## DIRECTIONS
Tally up the lines in the following entries where the string "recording" appears, and answer with the number alone.

________

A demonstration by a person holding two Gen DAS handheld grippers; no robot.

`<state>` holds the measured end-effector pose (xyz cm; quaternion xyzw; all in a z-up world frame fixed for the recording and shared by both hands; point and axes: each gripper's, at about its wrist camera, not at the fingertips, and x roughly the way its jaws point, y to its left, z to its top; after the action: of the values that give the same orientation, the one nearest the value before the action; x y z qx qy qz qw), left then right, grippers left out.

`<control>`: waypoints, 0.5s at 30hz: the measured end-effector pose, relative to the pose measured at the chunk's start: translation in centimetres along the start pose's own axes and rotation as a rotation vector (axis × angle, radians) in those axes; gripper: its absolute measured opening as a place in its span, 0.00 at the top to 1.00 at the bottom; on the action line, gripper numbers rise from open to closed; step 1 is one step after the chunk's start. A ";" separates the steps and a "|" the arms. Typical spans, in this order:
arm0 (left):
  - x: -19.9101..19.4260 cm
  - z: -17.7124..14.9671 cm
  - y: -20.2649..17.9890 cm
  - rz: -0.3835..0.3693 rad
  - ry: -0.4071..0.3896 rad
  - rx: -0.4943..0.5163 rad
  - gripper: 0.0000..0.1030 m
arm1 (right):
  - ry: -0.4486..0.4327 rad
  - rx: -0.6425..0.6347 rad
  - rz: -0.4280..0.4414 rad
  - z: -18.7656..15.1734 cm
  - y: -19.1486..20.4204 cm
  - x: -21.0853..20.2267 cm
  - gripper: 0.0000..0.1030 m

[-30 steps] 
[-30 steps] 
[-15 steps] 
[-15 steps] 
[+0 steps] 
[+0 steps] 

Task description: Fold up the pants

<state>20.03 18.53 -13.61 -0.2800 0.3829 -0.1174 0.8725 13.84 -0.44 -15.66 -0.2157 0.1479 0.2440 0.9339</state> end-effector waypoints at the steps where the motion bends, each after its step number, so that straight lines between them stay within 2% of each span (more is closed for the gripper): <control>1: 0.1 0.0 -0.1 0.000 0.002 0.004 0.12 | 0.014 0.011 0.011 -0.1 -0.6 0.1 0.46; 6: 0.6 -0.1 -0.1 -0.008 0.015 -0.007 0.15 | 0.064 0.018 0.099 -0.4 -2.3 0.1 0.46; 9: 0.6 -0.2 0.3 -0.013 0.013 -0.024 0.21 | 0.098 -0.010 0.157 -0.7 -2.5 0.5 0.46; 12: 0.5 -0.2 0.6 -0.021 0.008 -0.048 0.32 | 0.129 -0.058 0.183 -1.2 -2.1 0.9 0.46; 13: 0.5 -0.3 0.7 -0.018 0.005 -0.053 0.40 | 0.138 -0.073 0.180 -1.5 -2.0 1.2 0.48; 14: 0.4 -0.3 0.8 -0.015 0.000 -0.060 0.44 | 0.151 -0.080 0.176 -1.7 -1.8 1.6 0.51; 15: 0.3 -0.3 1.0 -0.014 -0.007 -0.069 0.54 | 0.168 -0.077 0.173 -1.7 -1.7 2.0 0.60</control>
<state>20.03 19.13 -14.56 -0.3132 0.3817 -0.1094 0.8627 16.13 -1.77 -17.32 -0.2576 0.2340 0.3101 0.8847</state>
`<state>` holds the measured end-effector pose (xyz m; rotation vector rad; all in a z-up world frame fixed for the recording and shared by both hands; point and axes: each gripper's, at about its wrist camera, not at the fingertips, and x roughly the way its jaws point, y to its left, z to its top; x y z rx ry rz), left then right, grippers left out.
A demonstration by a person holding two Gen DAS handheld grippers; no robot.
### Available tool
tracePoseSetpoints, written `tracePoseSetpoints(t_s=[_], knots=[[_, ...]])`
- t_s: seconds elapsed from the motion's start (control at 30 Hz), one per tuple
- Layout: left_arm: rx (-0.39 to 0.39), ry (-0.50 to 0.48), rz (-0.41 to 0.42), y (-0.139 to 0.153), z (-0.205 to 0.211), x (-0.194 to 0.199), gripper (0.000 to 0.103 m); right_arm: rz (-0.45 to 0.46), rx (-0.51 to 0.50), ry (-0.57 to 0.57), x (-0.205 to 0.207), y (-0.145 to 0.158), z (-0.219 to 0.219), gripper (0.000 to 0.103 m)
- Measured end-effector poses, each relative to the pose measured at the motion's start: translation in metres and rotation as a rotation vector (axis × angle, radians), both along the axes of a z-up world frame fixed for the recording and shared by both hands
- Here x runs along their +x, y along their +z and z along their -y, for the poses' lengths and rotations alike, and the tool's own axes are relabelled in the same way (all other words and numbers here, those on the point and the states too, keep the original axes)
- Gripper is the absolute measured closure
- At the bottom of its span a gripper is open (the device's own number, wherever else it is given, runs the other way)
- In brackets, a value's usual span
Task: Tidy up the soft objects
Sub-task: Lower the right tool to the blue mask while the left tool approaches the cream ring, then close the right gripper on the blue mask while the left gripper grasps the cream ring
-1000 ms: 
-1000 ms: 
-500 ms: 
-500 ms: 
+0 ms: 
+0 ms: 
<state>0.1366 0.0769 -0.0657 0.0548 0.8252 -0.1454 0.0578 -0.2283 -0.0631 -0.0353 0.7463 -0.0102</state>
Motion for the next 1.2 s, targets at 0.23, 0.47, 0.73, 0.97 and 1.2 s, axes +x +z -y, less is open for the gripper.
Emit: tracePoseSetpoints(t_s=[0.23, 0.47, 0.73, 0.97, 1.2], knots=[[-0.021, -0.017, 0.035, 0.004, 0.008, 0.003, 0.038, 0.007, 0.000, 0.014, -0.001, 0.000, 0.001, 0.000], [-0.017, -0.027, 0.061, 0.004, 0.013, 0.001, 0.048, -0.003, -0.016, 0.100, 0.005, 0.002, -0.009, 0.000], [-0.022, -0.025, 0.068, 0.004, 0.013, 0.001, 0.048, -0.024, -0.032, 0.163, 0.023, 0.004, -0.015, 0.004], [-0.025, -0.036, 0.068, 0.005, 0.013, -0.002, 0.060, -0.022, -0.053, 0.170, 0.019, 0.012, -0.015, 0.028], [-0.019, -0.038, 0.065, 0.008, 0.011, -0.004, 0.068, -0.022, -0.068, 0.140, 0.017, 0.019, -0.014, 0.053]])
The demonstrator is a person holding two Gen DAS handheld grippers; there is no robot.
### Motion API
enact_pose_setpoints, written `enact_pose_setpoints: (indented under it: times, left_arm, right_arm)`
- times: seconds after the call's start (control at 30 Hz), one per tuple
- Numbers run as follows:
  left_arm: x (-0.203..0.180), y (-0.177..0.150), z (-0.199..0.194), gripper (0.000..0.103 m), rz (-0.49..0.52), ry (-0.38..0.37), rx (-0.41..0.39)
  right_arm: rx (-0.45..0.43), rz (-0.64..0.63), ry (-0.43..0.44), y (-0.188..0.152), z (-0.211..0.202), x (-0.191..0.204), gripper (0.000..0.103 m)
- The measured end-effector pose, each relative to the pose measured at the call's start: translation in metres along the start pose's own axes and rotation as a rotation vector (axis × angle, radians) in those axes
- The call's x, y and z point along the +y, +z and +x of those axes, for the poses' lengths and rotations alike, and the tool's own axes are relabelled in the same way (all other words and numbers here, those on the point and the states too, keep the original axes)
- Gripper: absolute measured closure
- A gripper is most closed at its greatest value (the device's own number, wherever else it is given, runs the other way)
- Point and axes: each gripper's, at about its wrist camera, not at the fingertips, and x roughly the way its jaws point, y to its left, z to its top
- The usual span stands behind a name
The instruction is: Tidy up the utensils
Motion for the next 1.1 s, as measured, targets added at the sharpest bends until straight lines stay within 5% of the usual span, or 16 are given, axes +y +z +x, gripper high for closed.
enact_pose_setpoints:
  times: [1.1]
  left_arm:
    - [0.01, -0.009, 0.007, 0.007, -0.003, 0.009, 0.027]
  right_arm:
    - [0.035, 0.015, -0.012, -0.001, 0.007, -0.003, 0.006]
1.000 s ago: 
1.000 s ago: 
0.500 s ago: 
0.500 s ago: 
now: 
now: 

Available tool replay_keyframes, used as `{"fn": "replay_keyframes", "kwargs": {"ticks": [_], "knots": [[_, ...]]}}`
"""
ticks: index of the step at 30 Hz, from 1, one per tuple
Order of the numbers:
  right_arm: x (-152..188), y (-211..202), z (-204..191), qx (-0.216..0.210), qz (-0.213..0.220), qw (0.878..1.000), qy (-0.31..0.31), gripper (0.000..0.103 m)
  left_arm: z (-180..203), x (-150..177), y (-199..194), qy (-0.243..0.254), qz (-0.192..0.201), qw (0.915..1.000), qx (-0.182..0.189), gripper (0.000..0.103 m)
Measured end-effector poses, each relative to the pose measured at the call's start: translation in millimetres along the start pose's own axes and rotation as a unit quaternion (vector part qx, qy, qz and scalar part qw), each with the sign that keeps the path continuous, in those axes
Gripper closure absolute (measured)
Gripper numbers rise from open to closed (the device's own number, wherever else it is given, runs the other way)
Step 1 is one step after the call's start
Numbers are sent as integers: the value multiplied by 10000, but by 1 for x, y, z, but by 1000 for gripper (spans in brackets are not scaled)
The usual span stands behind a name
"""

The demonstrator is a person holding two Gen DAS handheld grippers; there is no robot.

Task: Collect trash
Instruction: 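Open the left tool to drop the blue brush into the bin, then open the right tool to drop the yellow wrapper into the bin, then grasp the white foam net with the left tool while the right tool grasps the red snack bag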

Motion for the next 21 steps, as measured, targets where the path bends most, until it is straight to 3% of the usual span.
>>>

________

## PROBLEM SOLUTION
3